After a search, it's found your mentioned bug probably should be:

https://patchwork.ozlabs.org/patch/458112/

But I think the bug should be a different issue that the patch is to be
resolved. When the bug happened, neigh_add_timer() would take a reference on an
object that already had a refcount of zero, which means somebody already
decreased the refcount to zero before neigh_add_timer() was called. So, the bug
should be unrelated to neigh_add_timer() although the bug really needs to be
fixed. But the issue the patch tries to fix is wrong because it obviously
violates the generic usage of how to take an object refcount in the object's
timer handler as well as when its timer is started or deleted. Specially when a
neighbour's timer to be modified is in pending state, we should not take its
refcount, otherwise, the neighbour is leaked forever.

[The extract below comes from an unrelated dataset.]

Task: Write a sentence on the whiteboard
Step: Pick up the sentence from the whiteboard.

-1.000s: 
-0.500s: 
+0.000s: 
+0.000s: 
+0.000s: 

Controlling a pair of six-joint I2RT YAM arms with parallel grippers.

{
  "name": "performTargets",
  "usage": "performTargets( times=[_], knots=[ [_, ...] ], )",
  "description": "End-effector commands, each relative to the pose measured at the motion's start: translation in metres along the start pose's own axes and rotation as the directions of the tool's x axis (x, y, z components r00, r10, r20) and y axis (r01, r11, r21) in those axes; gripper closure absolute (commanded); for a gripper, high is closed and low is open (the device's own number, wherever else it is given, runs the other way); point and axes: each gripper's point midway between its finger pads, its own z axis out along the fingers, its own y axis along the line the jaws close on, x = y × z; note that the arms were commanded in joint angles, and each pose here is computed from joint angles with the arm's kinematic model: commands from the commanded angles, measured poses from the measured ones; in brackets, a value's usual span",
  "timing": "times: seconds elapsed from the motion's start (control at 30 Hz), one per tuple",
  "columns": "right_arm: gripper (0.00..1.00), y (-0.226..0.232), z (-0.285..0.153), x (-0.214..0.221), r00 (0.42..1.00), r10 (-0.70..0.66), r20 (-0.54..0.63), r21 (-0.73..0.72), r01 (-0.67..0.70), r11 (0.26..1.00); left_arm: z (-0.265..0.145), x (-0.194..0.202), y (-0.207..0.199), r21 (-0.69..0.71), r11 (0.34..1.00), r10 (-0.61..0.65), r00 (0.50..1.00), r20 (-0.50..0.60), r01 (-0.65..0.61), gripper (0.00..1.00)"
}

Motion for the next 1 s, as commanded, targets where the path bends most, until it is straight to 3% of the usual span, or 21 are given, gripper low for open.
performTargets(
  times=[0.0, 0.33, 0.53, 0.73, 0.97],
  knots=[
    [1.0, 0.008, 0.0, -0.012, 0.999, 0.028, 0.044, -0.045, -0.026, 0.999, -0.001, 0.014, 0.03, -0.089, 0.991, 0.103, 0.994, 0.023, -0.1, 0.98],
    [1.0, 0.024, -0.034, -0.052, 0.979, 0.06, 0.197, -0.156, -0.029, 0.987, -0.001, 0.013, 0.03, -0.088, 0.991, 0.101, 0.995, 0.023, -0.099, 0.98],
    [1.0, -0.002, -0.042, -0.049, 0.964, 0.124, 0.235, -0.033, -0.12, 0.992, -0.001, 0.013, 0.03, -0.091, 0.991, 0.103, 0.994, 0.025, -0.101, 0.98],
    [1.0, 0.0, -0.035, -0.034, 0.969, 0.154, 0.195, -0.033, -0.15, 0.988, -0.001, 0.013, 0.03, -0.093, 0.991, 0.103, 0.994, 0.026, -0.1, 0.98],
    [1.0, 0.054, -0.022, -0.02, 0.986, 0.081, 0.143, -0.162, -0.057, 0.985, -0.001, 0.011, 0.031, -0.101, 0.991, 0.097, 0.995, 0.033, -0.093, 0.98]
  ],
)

Therefore, the patch is needed for us even if your mentioned bug is not fixed.

Regards,
Ying

> 
> Sorry, I don't know its relevant story, so can you please give some hints?
> 
> Thanks,
> Ying
> 
> --
> To unsubscribe from this list: send the line "unsubscribe netdev" in
> the body of a message to majordomo@vger.kernel.org
> More majordomo info at  http://vger.kernel.org/majordomo-info.html
> 

Re: [PATCH net-next] neigh: fix a possible leak issue of neigh entry

[Eric Dumazet]

On Wed, 2015-05-13 at 18:32 +0800, Ying Xue wrote:
> On 05/13/2015 03:25 PM, Ying Xue wrote:
> > On 05/13/2015 02:20 PM, Eric Dumazet wrote:
> >> Have you hit this condition ?
> >>
> > 
> > No, I just found the issue when I was reading the code.
> > 
> >> If yes, there is a bug elsewhere and we need to fix it, not trying to
> >> recover.
> >>
> 
> After a search, it's found your mentioned bug probably should be:
> 
> https://patchwork.ozlabs.org/patch/458112/
> 
> But I think the bug should be a different issue that the patch is to be
> resolved. When the bug happened, neigh_add_timer() would take a reference on an
> object that already had a refcount of zero, which means somebody already
> decreased the refcount to zero before neigh_add_timer() was called. So, the bug
> should be unrelated to neigh_add_timer() although the bug really needs to be
> fixed. But the issue the patch tries to fix is wrong because it obviously
> violates the generic usage of how to take an object refcount in the object's
> timer handler as well as when its timer is started or deleted. Specially when a
> neighbour's timer to be modified is in pending state, we should not take its
> refcount, otherwise, the neighbour is leaked forever.
> 
> Therefore, the patch is needed for us even if your mentioned bug is not fixed.

Sorry, your patch is wrong.

As I said, if the issue is there, a different fix is needed.

Caller of the function must owns a refcount by definition.